• **TASK TO COMPLETE**:
Copy exactly the lines of the data below, beginning with the line with "An example of the expected answer format: (130, 68)" and ending with the line with "black left gripper body: [82, 138]". Pictures are to be omitted.

• **WORKING DATA**:

↓↓↓

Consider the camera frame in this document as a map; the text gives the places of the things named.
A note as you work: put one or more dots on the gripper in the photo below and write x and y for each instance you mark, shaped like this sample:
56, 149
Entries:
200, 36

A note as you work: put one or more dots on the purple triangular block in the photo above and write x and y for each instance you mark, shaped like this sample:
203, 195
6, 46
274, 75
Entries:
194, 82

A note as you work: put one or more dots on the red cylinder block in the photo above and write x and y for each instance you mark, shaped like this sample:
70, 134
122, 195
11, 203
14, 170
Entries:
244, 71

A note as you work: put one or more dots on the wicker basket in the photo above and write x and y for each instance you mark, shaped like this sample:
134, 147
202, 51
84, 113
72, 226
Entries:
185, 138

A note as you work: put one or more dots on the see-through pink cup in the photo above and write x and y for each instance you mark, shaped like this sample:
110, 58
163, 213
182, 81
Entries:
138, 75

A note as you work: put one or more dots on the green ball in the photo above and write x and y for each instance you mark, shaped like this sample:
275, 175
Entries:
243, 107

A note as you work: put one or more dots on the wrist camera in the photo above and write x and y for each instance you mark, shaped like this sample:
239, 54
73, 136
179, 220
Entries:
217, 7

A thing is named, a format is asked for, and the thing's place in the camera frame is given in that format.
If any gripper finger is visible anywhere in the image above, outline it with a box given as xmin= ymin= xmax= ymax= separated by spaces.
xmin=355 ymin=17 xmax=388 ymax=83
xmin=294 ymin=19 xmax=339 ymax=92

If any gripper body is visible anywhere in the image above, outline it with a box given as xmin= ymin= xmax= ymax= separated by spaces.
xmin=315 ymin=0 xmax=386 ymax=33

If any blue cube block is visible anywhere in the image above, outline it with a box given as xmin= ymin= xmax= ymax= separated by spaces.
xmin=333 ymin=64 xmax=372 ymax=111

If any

↑↑↑
↓↓↓

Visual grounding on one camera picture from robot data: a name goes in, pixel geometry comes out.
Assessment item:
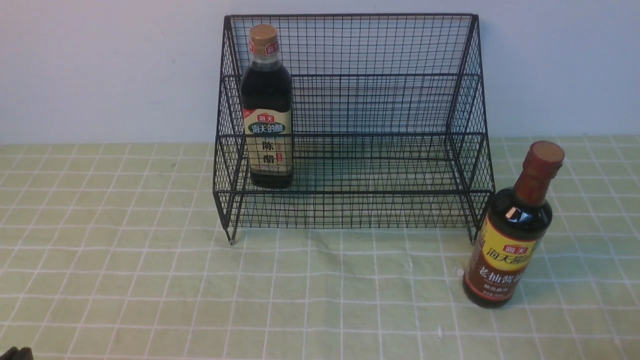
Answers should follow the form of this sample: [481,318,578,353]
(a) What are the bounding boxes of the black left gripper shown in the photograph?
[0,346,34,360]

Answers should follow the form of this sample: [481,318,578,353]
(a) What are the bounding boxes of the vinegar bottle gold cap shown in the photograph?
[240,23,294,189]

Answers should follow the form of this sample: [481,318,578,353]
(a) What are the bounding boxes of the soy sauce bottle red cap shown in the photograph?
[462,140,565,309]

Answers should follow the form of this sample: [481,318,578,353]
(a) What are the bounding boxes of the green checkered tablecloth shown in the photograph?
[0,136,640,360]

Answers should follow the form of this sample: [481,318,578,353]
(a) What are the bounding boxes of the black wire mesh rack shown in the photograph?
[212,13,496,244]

↑↑↑
↓↓↓

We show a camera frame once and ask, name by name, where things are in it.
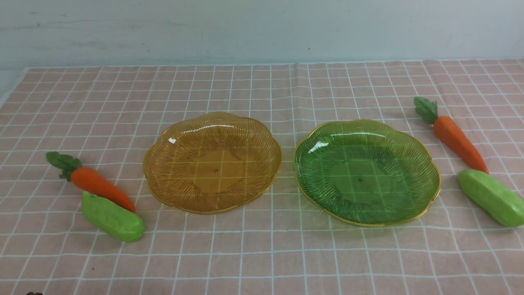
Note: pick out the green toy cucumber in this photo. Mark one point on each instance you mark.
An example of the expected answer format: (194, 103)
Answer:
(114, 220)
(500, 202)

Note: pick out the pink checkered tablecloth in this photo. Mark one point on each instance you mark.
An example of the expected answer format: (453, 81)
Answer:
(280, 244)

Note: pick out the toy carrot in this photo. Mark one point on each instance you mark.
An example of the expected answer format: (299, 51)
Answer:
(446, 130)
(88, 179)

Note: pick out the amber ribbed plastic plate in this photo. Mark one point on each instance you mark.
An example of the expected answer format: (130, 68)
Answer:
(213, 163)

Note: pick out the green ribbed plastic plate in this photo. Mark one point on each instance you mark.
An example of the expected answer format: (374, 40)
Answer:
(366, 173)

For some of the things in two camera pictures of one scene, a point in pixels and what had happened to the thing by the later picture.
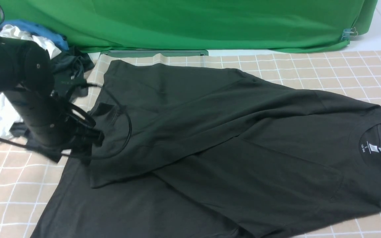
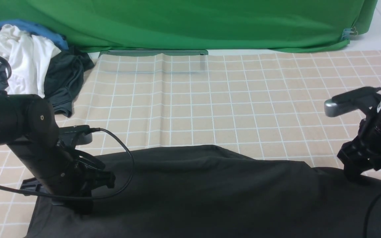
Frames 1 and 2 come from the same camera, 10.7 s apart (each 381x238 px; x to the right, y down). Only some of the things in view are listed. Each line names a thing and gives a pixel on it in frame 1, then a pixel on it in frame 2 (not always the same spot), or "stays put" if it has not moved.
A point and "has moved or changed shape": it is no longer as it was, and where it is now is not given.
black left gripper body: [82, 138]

↑↑↑

• **EXERCISE OUTPUT**:
An example of the expected answer format: (130, 68)
Answer:
(213, 163)

Note: pick out the green ribbed plastic plate in this photo. Mark one point on each instance you mark.
An example of the expected answer format: (374, 40)
Answer:
(366, 173)

For some of the things in two camera pictures of one scene, a point in pixels and what had happened to the thing by the later picture.
Frames 1 and 2 come from the same camera, 10.7 s apart (each 381x238 px; x to the right, y down). Only some of the things in view are listed. Each line names a thing and gives a pixel on it in frame 1, then a pixel on it in frame 2 (not always the same spot), or "stays put" if it has not moved.
A point and "has moved or changed shape": it is no longer as it was, and where it is now is not given.
black left gripper body: [82, 138]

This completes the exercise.